Дома еще не спали. Пахом за столом из большой деревянной чашки хлебал свежий капустный рассол. Против него сидела Матрена, опершись локтями о стол, и согнутыми пальцами шарила у себя в волосах. Степан сидел немного поодаль. На печи лежала мать и тоже не спала. Домашние, видимо, обсуждали какой-то важный вопрос. Пахом подвинул чашку с рассолом на середину стола и показал на нее Захару. Но тот отказался от ужина. Он сел у двери и стал разматывать свои грязные, мокрые портянки.
— Еще раз растолкуй, не понимаю, — сказал Степан Пахому, возвращаясь к прерванному приходом Захара разговору. — Это самая общественная лавка чья будет? Мирская аль как?
— Хозяевами будут те, которые в пай войдут, — Ответил Пахом. — И называется она не лавка, а кооперация.
— Ничего не выйдет, — вмешалась в разговор и Матрена. — Затеваете смешное дело.
— Сама ты смешное дело, — сердито бросил в ее сторону Пахом.
— Это вроде чавлейской коммуны, — сказал Степан, немного помолчал и добавил: — Для такого дела капитал нужен. Где он у вас, капитал-то? Собрались туда все одни голоштанники, одного меня не хватает…
— Государство даст! — твердо отвечал Пахом.
— У государства для всех не хватит, много таких охотников до лавок найдется.
— А почему же семена тебе в прошлом году дали? Ты думаешь, таких, как ты, без семян мало было по всей Расеи?!

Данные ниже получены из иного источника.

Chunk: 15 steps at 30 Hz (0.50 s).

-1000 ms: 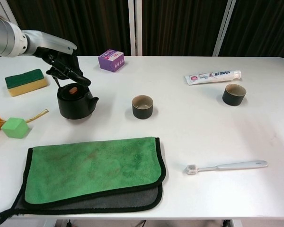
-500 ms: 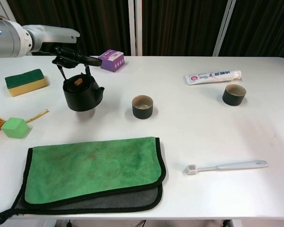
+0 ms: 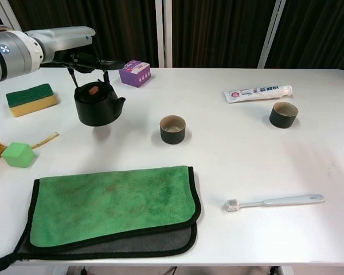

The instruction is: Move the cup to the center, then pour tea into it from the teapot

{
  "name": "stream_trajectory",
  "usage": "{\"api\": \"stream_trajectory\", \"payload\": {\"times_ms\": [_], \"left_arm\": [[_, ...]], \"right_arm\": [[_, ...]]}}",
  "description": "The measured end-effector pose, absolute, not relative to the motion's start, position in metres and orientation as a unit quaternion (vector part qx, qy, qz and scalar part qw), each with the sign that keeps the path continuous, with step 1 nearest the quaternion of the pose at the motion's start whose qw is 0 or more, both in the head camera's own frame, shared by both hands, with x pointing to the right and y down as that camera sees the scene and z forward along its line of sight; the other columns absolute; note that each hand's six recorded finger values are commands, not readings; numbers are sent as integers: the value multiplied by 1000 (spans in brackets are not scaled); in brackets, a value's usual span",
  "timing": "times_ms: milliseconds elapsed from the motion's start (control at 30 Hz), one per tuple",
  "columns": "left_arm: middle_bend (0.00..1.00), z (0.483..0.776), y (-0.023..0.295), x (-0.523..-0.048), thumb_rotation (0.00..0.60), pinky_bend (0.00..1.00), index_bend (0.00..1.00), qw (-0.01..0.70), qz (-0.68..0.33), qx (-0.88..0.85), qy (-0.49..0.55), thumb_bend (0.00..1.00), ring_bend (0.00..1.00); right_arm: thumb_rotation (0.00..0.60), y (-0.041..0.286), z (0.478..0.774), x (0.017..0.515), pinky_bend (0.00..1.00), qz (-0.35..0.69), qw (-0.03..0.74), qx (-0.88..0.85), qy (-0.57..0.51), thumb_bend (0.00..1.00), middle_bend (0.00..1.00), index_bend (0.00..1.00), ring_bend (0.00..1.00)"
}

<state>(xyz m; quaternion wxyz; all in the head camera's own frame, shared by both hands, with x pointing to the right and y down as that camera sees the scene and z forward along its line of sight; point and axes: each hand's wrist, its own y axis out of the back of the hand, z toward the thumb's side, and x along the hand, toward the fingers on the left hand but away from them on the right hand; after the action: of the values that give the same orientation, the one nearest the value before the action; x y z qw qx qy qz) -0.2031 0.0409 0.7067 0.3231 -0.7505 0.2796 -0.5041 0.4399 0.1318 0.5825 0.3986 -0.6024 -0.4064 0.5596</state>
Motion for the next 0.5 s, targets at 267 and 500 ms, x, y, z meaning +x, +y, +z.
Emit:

— Я ничего не думаю, — почти согласился Степан.
— Эта кооперация будет первым шагом к нашей светлой жизни. Это понять надо, а ты про какой-то капитал толкуешь!

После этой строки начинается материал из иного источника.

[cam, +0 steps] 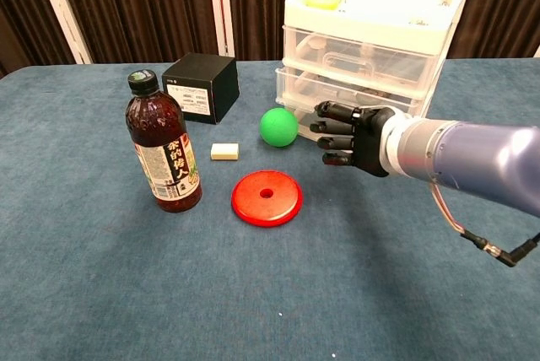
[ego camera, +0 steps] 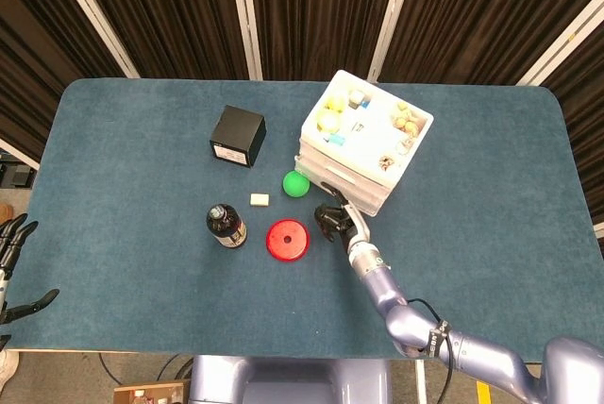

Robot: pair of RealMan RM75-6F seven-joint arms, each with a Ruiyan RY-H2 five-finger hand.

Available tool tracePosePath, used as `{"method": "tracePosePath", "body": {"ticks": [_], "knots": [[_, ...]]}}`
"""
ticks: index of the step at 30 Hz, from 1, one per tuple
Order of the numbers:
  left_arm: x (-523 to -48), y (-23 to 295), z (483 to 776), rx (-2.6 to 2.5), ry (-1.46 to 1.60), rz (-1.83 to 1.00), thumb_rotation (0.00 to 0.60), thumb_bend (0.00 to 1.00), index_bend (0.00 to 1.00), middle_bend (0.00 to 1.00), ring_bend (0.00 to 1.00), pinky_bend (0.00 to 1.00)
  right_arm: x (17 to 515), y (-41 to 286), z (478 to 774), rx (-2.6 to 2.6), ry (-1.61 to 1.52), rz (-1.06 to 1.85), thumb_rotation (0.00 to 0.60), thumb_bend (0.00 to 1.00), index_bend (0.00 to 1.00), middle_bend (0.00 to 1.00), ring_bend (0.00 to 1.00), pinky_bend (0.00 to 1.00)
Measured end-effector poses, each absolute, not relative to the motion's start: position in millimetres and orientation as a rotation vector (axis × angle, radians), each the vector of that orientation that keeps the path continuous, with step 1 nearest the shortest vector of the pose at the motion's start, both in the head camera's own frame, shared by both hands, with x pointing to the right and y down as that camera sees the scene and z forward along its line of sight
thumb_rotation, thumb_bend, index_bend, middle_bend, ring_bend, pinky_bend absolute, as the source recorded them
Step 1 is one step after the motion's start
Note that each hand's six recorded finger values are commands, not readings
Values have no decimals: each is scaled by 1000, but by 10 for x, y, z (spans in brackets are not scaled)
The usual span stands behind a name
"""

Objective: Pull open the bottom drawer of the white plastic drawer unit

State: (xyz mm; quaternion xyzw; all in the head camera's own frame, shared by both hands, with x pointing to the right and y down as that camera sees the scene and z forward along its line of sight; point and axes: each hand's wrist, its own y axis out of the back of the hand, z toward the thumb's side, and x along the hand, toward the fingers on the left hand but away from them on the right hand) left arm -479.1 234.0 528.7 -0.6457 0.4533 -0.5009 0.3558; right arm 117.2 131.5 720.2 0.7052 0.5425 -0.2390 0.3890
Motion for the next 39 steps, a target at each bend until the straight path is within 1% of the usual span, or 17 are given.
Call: {"method": "tracePosePath", "body": {"ticks": [7, 9, 10, 14, 16, 24, 29, 32, 36, 39], "knots": [[-4784, 2344, 5288, -1669, 1169, -1293, 600, 24, 69, 0, 0, 48, 1137, 1449, 7155, 1817, 1339, -619, 600, 704, 248, 781, 803, 920], [-4789, 2340, 5287, -1667, 1171, -1294, 600, 24, 69, 0, 0, 48, 1127, 1491, 7145, 1823, 1325, -624, 600, 704, 228, 779, 801, 919], [-4790, 2339, 5287, -1667, 1171, -1295, 600, 24, 69, 0, 0, 48, 1120, 1516, 7138, 1828, 1317, -627, 600, 704, 209, 777, 799, 917], [-4791, 2339, 5284, -1665, 1172, -1293, 600, 24, 69, 0, 0, 48, 1108, 1596, 7128, 1851, 1300, -645, 600, 704, 30, 762, 785, 907], [-4799, 2339, 5285, -1665, 1176, -1296, 600, 24, 69, 0, 0, 47, 1100, 1638, 7123, 1860, 1288, -654, 600, 704, 0, 754, 779, 903], [-4801, 2338, 5281, -1665, 1180, -1295, 600, 24, 69, 0, 0, 48, 1138, 1742, 7038, 1932, 1284, -696, 600, 703, 0, 743, 772, 899], [-4792, 2342, 5274, -1664, 1177, -1288, 600, 24, 69, 0, 0, 47, 1213, 1837, 6916, 2006, 1323, -723, 600, 703, 39, 743, 772, 899], [-4776, 2350, 5265, -1663, 1172, -1277, 600, 24, 69, 0, 0, 47, 1315, 1883, 6778, 2101, 1379, -753, 600, 703, 41, 742, 772, 899], [-4769, 2354, 5269, -1662, 1168, -1276, 600, 24, 69, 0, 0, 47, 1464, 1886, 6506, 2241, 1474, -786, 600, 703, 41, 742, 772, 899], [-4761, 2352, 5271, -1662, 1166, -1274, 600, 24, 69, 0, 0, 47, 1549, 1850, 6389, 2293, 1512, -824, 600, 702, 57, 742, 772, 899]]}}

— Теперь на будущее лето, Пахом, ты не будешь пастухом? — заметила с печи мать.
— Это дело я на Захара свалю, пусть немного проветрится.

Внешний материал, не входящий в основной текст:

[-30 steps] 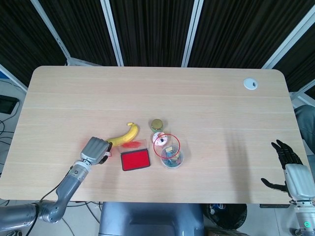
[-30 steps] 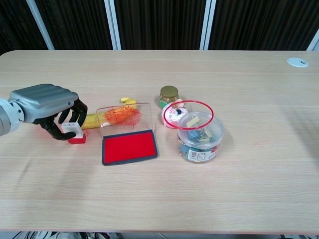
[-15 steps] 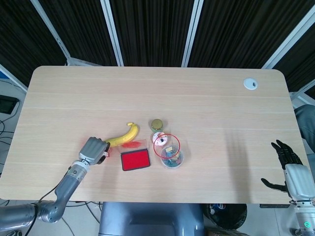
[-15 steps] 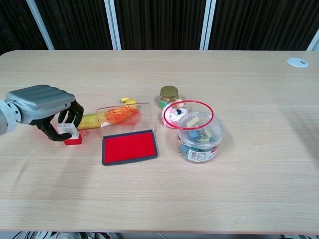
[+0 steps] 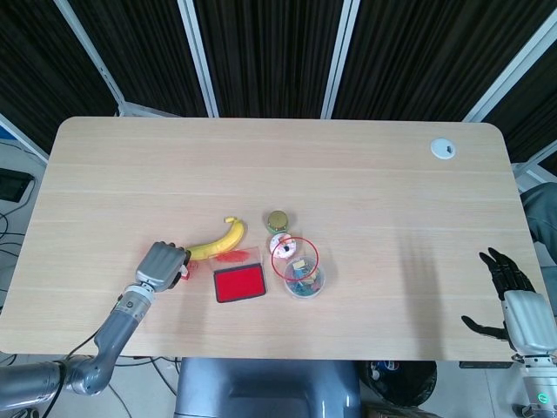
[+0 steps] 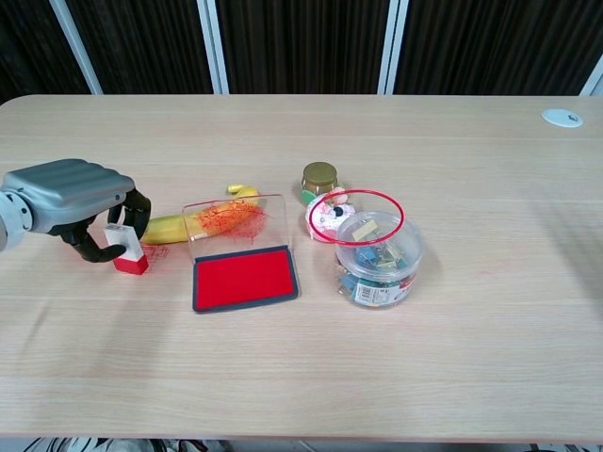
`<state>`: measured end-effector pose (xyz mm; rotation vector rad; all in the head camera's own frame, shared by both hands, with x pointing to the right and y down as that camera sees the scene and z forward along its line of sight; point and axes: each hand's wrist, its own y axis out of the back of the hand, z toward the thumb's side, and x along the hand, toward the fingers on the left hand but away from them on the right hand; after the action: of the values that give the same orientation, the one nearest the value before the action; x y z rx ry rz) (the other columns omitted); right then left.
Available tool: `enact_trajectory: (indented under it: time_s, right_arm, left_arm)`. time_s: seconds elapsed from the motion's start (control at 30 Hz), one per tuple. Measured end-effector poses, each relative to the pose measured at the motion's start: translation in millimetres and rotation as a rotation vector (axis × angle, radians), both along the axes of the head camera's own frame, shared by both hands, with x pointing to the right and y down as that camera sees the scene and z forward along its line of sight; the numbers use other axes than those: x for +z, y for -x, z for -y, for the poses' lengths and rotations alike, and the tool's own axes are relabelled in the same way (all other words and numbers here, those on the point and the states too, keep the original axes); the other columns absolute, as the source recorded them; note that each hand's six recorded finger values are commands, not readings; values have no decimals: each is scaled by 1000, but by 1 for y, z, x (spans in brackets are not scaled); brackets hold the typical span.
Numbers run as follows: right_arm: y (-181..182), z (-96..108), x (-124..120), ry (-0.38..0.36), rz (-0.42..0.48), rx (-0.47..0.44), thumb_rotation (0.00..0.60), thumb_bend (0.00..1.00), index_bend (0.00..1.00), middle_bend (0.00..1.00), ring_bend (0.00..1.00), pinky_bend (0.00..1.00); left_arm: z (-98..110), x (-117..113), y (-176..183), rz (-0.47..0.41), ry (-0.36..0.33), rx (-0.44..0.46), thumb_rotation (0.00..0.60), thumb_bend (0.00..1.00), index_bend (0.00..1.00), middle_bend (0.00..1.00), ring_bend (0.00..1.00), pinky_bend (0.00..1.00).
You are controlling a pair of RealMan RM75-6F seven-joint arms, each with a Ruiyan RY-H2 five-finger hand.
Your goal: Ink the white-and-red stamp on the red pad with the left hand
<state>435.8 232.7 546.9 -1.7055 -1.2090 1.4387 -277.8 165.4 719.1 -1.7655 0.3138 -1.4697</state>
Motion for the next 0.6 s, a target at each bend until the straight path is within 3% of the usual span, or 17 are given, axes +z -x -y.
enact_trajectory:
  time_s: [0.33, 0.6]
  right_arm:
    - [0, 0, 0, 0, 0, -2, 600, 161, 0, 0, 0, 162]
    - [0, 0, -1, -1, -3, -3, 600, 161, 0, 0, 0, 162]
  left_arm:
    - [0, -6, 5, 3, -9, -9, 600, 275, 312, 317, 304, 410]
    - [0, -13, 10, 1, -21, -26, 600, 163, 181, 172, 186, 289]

— Э-э, у Захара товарищи не в пастухах ходят, он все вокруг школы крутится, — сказал Степан, нагибаясь за лыком.
— Как не крутиться, коли там такая тонконогая завелась, только вот про нее нехорошие слухи ходят, будто она с Гришкой нашим таскается, — заговорила Матрена.
Захар застыл с портянками в руках, которые он развешивал у печки вдоль трубы для просушки.
— Кто сказал? — спросил Пахом, крутя огромную цигарку.